Problem to solve: Go through the records line by line. Report how many lines contain "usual", with nothing else.

Dataset extract:
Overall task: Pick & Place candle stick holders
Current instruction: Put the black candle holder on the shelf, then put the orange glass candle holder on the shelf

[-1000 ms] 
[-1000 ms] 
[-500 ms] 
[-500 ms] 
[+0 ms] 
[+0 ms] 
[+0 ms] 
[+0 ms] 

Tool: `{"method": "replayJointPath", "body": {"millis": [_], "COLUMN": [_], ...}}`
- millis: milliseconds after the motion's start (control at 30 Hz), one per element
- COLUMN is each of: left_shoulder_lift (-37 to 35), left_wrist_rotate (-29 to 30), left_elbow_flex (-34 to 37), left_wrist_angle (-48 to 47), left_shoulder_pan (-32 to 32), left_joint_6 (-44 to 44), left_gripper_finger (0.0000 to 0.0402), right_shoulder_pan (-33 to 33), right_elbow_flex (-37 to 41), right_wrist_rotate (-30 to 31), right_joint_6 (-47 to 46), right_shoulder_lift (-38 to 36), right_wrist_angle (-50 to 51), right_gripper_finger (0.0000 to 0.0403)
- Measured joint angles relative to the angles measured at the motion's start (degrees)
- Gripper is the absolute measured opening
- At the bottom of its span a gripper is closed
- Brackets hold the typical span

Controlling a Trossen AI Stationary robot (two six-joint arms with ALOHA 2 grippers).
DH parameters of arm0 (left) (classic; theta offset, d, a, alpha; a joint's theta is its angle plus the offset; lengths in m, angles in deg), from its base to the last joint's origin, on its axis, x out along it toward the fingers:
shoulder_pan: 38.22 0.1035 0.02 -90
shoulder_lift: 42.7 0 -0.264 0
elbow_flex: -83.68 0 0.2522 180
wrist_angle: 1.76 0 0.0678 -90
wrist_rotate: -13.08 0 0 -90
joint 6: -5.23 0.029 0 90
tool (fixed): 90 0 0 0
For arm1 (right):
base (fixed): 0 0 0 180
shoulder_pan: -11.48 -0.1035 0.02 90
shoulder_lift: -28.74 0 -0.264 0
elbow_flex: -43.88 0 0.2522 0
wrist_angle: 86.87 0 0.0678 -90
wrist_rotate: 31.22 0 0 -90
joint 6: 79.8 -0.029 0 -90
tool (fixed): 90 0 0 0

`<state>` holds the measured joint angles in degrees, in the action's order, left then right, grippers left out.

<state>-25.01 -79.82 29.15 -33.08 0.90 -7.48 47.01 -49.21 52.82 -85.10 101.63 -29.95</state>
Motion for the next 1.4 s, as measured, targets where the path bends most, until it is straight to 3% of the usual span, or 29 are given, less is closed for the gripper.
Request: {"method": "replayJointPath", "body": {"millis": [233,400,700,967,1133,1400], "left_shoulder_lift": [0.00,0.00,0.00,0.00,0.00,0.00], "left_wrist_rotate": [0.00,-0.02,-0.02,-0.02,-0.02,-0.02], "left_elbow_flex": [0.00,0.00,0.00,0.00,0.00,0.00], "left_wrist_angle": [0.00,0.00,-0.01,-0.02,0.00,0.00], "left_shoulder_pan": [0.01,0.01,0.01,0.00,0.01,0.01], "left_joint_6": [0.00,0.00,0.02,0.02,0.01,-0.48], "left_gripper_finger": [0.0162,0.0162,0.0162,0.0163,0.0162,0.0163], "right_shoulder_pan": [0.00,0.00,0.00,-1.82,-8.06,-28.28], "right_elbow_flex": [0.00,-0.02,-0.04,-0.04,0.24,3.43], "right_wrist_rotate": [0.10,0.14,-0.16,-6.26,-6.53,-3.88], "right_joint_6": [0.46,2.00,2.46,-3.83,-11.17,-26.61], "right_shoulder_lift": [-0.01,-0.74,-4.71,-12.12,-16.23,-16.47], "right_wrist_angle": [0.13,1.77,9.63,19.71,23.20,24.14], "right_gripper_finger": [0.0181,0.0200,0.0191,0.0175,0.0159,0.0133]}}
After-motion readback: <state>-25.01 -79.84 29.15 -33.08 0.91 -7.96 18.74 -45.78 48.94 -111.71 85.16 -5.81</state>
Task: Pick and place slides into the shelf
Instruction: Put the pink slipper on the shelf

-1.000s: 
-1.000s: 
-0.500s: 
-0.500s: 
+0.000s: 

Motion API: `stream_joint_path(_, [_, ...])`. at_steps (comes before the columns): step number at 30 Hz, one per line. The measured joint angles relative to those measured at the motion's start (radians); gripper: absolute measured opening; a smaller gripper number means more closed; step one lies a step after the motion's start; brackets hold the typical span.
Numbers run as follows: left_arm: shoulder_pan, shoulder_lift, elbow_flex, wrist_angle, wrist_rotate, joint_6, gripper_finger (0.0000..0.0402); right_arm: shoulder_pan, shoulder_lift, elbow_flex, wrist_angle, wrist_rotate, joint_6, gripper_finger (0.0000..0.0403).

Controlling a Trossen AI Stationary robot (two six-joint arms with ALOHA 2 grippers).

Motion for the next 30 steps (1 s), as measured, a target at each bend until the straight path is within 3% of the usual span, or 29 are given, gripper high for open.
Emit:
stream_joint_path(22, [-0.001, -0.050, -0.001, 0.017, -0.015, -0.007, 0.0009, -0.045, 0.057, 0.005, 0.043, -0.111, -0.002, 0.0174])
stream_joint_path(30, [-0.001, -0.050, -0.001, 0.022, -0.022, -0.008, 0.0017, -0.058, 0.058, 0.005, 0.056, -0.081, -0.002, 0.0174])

Result of the task: 2